#### Raw data

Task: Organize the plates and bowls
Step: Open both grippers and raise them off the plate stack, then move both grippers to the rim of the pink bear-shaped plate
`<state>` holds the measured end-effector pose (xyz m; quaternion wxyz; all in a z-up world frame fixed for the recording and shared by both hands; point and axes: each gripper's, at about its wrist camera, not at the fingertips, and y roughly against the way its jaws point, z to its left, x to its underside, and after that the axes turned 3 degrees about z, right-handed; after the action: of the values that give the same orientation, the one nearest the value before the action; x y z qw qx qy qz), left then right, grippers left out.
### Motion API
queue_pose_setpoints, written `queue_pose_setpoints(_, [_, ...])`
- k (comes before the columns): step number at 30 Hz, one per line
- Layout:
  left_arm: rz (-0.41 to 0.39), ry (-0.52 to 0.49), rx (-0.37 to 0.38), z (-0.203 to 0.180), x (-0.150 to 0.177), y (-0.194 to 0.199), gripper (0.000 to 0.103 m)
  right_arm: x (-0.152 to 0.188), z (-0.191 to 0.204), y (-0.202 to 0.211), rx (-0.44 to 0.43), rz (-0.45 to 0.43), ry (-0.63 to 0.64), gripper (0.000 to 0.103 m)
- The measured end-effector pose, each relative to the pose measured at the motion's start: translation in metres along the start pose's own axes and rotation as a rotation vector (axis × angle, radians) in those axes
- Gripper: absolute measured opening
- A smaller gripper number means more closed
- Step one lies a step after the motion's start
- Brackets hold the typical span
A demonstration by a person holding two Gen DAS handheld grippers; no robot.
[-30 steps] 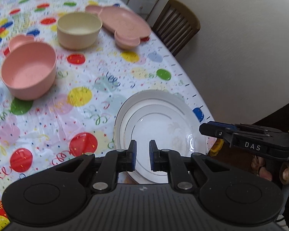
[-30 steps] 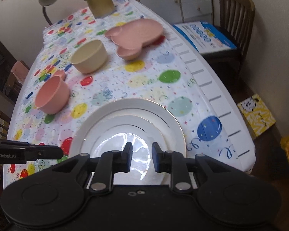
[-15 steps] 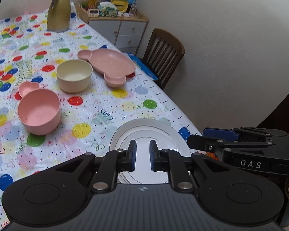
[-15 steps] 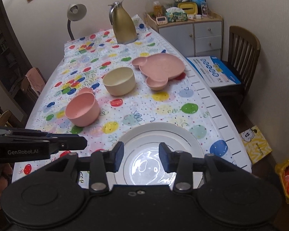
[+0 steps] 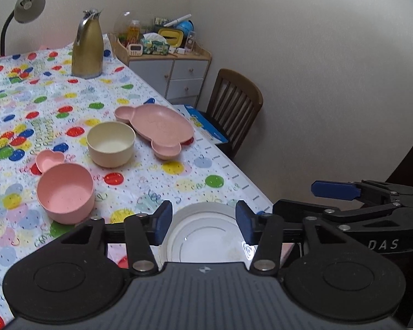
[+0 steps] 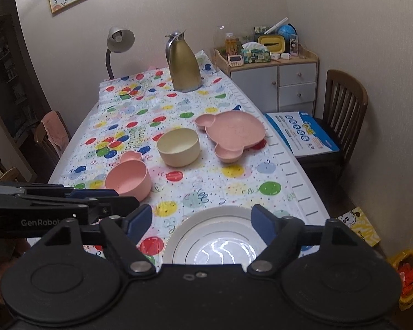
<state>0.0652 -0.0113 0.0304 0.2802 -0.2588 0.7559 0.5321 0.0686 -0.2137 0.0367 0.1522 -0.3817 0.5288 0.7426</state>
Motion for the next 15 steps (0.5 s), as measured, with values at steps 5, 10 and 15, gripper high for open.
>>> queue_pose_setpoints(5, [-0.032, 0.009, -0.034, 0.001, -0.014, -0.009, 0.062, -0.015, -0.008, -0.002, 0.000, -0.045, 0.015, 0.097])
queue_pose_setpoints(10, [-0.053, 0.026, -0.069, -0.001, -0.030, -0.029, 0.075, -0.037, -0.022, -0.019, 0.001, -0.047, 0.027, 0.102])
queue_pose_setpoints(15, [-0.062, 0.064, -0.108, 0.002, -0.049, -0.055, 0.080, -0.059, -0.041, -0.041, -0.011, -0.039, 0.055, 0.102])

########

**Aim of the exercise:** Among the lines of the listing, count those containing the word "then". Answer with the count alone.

**Output for this exercise:** 2